Could you return each entry below exactly as written, minus any pictures?

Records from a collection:
[Start of Attachment]

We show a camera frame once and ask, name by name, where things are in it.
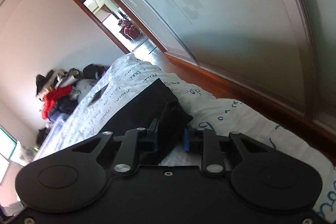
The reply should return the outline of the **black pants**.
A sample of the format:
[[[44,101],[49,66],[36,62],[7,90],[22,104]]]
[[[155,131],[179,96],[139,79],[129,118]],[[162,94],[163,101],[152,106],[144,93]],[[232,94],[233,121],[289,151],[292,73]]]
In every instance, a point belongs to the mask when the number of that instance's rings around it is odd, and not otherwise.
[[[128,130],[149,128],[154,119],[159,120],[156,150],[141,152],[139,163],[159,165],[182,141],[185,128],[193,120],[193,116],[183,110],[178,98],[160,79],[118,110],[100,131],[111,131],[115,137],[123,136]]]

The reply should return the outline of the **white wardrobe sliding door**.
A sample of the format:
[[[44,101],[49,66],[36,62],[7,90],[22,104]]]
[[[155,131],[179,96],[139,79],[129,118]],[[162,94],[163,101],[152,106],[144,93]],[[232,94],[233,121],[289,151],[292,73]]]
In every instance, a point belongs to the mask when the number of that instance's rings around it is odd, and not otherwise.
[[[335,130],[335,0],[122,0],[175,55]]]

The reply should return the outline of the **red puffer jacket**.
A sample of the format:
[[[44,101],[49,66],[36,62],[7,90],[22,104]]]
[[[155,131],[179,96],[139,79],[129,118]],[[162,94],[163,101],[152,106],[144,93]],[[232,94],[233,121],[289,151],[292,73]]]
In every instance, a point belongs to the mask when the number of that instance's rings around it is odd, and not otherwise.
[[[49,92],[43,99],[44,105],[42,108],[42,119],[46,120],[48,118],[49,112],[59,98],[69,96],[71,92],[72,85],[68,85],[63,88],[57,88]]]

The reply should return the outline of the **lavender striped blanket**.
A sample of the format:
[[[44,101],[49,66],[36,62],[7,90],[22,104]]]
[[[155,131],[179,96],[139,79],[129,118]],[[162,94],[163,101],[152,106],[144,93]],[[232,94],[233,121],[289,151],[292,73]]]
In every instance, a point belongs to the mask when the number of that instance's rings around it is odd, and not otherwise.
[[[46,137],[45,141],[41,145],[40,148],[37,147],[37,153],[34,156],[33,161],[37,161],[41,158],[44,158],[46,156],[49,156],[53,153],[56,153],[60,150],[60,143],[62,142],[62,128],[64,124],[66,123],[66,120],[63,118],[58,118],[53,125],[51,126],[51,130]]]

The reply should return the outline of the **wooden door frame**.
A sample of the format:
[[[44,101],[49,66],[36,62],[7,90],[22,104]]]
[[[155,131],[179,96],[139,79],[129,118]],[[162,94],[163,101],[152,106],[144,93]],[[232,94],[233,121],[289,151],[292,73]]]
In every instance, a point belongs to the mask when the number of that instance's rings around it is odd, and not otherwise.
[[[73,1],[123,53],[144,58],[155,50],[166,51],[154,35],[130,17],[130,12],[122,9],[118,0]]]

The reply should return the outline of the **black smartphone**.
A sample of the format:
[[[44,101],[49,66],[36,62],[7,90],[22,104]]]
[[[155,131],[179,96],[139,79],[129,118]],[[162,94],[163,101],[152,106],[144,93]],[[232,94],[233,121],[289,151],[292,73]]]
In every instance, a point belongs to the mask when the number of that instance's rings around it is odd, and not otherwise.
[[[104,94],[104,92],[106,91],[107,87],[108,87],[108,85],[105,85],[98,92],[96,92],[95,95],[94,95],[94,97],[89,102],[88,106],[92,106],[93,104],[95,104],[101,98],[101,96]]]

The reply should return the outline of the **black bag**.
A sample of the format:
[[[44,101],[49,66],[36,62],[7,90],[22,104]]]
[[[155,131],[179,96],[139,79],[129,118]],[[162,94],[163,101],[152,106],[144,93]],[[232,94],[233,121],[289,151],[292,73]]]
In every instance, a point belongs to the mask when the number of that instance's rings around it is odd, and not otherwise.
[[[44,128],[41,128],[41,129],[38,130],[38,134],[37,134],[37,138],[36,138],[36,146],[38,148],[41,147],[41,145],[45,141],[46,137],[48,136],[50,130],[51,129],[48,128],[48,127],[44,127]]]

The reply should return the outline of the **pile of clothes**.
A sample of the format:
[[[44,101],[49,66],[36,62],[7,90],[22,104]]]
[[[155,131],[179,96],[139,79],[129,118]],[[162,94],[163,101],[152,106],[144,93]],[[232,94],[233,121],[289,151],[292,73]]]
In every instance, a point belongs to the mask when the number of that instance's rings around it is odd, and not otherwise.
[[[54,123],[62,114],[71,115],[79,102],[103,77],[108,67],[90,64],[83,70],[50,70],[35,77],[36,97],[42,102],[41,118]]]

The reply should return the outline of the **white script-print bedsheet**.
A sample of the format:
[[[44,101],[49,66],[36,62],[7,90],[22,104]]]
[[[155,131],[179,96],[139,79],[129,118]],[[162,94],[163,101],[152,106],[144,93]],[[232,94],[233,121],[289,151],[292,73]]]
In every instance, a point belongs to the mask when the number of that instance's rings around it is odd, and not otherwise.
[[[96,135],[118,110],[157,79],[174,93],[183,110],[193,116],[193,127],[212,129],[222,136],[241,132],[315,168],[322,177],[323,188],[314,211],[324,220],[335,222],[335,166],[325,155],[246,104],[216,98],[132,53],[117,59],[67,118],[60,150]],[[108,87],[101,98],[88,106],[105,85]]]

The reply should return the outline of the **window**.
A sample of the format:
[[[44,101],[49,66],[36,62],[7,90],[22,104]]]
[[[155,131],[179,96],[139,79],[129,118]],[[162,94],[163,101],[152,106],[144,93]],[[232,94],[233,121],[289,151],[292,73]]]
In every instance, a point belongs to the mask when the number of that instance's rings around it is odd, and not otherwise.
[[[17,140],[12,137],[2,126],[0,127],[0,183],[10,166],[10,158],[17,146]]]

[End of Attachment]

REPLY:
We show a camera frame once and ask, name by name, where things are in it.
The reply should return the outline of the **black pants**.
A sample of the format:
[[[44,101],[49,66],[36,62],[7,90],[22,104]]]
[[[155,131],[179,96],[139,79],[129,118]],[[162,94],[163,101],[152,106],[144,93]],[[232,94],[233,121],[289,151],[292,73]]]
In every instance, a point belongs to the mask when the number of that instance's rings around it is odd, and not otherwise.
[[[128,130],[149,128],[154,119],[159,120],[156,150],[141,152],[139,163],[159,165],[182,141],[185,128],[193,120],[193,116],[183,110],[178,98],[160,79],[118,110],[100,131],[111,131],[115,137],[123,136]]]

The reply should return the outline of the **white wardrobe sliding door**.
A sample of the format:
[[[44,101],[49,66],[36,62],[7,90],[22,104]]]
[[[155,131],[179,96],[139,79],[129,118]],[[162,94],[163,101],[152,106],[144,93]],[[232,94],[233,121],[289,151],[292,73]]]
In every instance, a point belongs to the mask when the number of that instance's rings around it is odd, and not otherwise.
[[[335,130],[335,0],[122,0],[175,55]]]

The reply should return the outline of the **red puffer jacket**.
A sample of the format:
[[[44,101],[49,66],[36,62],[7,90],[22,104]]]
[[[155,131],[179,96],[139,79],[129,118]],[[162,94],[163,101],[152,106],[144,93]],[[232,94],[233,121],[289,151],[292,73]]]
In every instance, a point belongs to the mask when the number of that instance's rings around it is odd, and not otherwise.
[[[49,92],[43,99],[44,105],[42,108],[42,119],[46,120],[48,118],[49,112],[59,98],[69,96],[71,92],[72,85],[68,85],[63,88],[57,88]]]

The reply should return the outline of the **lavender striped blanket**.
A sample of the format:
[[[44,101],[49,66],[36,62],[7,90],[22,104]]]
[[[155,131],[179,96],[139,79],[129,118]],[[162,94],[163,101],[152,106],[144,93]],[[232,94],[233,121],[289,151],[292,73]]]
In every instance, a point belongs to the mask when the number of that instance's rings around it is odd, and not otherwise.
[[[46,137],[45,141],[41,145],[40,148],[37,147],[37,153],[34,156],[33,161],[37,161],[41,158],[44,158],[46,156],[49,156],[53,153],[56,153],[60,150],[60,143],[62,142],[62,128],[64,124],[66,123],[66,120],[63,118],[58,118],[53,125],[51,126],[51,130]]]

The reply should return the outline of the **wooden door frame**.
A sample of the format:
[[[44,101],[49,66],[36,62],[7,90],[22,104]]]
[[[155,131],[179,96],[139,79],[129,118]],[[162,94],[163,101],[152,106],[144,93]],[[232,94],[233,121],[289,151],[292,73]]]
In every instance, a point belongs to the mask when the number of that instance's rings around it is odd, and not otherwise.
[[[73,1],[123,53],[144,58],[155,50],[166,51],[154,35],[130,17],[130,12],[122,9],[118,0]]]

The reply should return the outline of the **black smartphone**.
A sample of the format:
[[[44,101],[49,66],[36,62],[7,90],[22,104]]]
[[[155,131],[179,96],[139,79],[129,118]],[[162,94],[163,101],[152,106],[144,93]],[[232,94],[233,121],[289,151],[292,73]]]
In every instance, a point belongs to the mask when the number of that instance's rings around it is odd, and not otherwise.
[[[104,94],[104,92],[106,91],[107,87],[108,87],[108,85],[105,85],[98,92],[96,92],[95,95],[94,95],[94,97],[89,102],[88,106],[92,106],[93,104],[95,104],[101,98],[101,96]]]

The reply should return the outline of the **black bag**.
A sample of the format:
[[[44,101],[49,66],[36,62],[7,90],[22,104]]]
[[[155,131],[179,96],[139,79],[129,118]],[[162,94],[163,101],[152,106],[144,93]],[[232,94],[233,121],[289,151],[292,73]]]
In every instance, a point belongs to the mask when the number of that instance's rings around it is odd, and not otherwise.
[[[44,128],[41,128],[41,129],[38,130],[38,134],[37,134],[37,138],[36,138],[36,146],[38,148],[41,147],[41,145],[45,141],[46,137],[48,136],[50,130],[51,129],[48,128],[48,127],[44,127]]]

The reply should return the outline of the **pile of clothes**.
A sample of the format:
[[[44,101],[49,66],[36,62],[7,90],[22,104]]]
[[[155,131],[179,96],[139,79],[129,118]],[[162,94],[163,101],[152,106],[144,93]],[[232,94],[233,121],[289,151],[292,73]]]
In every instance, a point belongs to the mask when the number of that instance's rings around it is odd, and not otherwise.
[[[54,123],[62,114],[71,115],[79,102],[103,77],[108,67],[90,64],[83,70],[50,70],[35,77],[36,97],[42,102],[41,118]]]

The reply should return the outline of the **white script-print bedsheet**.
A sample of the format:
[[[44,101],[49,66],[36,62],[7,90],[22,104]]]
[[[155,131],[179,96],[139,79],[129,118]],[[162,94],[163,101],[152,106],[144,93]],[[232,94],[233,121],[289,151],[292,73]]]
In every instance, a point belongs to the mask when the number of that instance's rings around it is odd, and not otherwise.
[[[96,135],[118,110],[157,79],[174,93],[183,110],[193,116],[193,127],[212,129],[222,136],[241,132],[315,168],[322,177],[323,188],[314,211],[324,220],[335,222],[335,166],[325,155],[246,104],[216,98],[132,53],[117,59],[67,118],[60,150]],[[108,87],[101,98],[88,106],[105,85]]]

The reply should return the outline of the **window**.
A sample of the format:
[[[44,101],[49,66],[36,62],[7,90],[22,104]]]
[[[155,131],[179,96],[139,79],[129,118]],[[162,94],[163,101],[152,106],[144,93]],[[232,94],[233,121],[289,151],[292,73]]]
In every instance, a point belongs to the mask when the number of that instance's rings around it is odd, and not otherwise.
[[[17,140],[12,137],[2,126],[0,127],[0,183],[10,166],[10,158],[17,146]]]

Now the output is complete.